Take Your Medicine, It Probably Won’t Work
Sep 27th, 2006 at 11:49 am by Susie
Good Slate piece on the odds of your prescription medicine actually doing the thing for which you’re taking it.
I remember a few years ago the head of the British company Glaxo Smith Kline causing an uproar when he offhandedly mentioned that anti-depressants “only work for thirty percent” of the people who take them. There was a big uproar, but of course no one believed him and the stock was fine.
He was right, though. Our individual biology is such that not all drugs work with all people.
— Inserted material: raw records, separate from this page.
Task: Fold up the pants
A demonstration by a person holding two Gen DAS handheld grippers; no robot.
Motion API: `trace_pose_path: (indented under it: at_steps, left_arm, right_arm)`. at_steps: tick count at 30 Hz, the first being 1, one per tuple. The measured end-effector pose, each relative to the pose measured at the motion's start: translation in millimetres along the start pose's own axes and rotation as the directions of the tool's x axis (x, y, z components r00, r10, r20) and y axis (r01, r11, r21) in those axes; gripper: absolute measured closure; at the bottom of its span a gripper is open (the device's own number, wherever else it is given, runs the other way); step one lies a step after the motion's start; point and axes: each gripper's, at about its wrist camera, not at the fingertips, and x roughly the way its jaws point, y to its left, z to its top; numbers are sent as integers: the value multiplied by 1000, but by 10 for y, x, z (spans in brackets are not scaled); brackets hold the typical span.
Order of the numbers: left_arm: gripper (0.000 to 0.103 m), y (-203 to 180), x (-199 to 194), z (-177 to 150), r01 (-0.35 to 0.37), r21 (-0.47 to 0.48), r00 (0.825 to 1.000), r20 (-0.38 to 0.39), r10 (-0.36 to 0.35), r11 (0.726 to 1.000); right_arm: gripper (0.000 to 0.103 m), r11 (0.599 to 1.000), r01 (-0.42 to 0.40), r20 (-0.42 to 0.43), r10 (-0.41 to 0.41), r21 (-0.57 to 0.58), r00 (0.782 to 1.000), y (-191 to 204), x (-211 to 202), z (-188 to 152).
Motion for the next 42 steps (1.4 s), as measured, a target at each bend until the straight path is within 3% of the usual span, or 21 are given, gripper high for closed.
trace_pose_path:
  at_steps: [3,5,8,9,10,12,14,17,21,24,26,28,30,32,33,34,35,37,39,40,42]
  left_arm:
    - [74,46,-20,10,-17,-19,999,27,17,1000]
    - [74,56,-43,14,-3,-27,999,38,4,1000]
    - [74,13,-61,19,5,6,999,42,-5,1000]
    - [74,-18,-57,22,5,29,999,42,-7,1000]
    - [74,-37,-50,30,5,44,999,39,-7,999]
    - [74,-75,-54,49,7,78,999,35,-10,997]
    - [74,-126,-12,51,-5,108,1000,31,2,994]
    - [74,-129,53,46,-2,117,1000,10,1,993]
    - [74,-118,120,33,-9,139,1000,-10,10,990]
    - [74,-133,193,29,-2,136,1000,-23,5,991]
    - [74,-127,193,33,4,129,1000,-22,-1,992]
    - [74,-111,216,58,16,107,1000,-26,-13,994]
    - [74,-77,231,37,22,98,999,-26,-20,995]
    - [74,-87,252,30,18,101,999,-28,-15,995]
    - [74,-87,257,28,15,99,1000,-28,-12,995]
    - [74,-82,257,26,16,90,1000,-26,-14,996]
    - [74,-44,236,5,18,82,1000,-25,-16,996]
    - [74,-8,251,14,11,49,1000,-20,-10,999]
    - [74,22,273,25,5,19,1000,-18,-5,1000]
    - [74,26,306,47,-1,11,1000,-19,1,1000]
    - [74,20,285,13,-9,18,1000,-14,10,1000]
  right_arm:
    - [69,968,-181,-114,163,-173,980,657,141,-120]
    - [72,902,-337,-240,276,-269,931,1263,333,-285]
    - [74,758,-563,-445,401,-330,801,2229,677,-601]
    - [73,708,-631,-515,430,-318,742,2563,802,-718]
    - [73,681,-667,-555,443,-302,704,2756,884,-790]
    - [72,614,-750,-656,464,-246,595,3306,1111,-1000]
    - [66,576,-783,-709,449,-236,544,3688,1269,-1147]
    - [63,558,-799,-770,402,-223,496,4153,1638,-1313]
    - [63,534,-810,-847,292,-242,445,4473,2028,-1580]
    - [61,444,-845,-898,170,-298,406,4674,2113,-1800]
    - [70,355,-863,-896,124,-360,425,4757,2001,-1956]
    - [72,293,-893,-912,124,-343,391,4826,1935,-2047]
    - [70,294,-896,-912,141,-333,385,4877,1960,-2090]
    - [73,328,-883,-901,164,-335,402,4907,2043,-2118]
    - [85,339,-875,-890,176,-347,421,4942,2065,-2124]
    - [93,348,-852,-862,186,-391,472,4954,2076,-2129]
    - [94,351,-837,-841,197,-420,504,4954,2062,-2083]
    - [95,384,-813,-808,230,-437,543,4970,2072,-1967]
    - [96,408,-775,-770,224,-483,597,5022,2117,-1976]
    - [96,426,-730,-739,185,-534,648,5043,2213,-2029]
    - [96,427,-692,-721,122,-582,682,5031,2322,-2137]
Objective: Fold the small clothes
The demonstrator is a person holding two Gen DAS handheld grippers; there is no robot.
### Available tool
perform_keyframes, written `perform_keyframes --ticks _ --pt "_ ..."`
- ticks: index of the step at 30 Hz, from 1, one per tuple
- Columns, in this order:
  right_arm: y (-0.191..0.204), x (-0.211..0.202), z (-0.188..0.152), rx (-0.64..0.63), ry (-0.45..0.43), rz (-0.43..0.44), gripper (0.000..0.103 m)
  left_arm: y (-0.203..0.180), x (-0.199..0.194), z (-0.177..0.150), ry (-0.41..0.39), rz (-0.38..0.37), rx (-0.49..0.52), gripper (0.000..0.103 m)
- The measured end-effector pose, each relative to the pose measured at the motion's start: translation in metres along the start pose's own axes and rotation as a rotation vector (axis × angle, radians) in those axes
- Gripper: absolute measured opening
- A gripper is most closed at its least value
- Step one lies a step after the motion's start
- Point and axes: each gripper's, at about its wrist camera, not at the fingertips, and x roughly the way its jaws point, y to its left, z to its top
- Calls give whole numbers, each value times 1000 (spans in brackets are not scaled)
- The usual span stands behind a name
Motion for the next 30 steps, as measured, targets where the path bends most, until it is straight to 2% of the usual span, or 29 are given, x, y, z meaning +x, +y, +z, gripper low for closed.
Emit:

I don’t know if most doctors know that (I don’t fill most prescriptions anyway, so for me, it’s a moot point). The Holy Grail researchers seek is a method by which drugs can be individually (and cheaply) designed for patients.



A good doctor (30% of them?) cooperating closely with an attentive patient can often find a useful drug match for that patient and the problem in question. That make take some time and several tries. There is no “one size fits all” for many classes of medicine, antidepressants being a prime example.
On the other hand, if you have been bitten by a rabid bat, or have tuberculosis, or are experiencing a severe allergic reaction, don’t shop around! Take what the (hopefully) good doctor tells you to take. You may have only one chance to be right, and the doctor, with his/her experience, can probably make a better choice than you could — on short notice.
Presiciptions not filled? Why?
Well, when you consider that most diet pills don’t work, and yet it’s still a billion dollar industry… well, this story isn’t that surprising.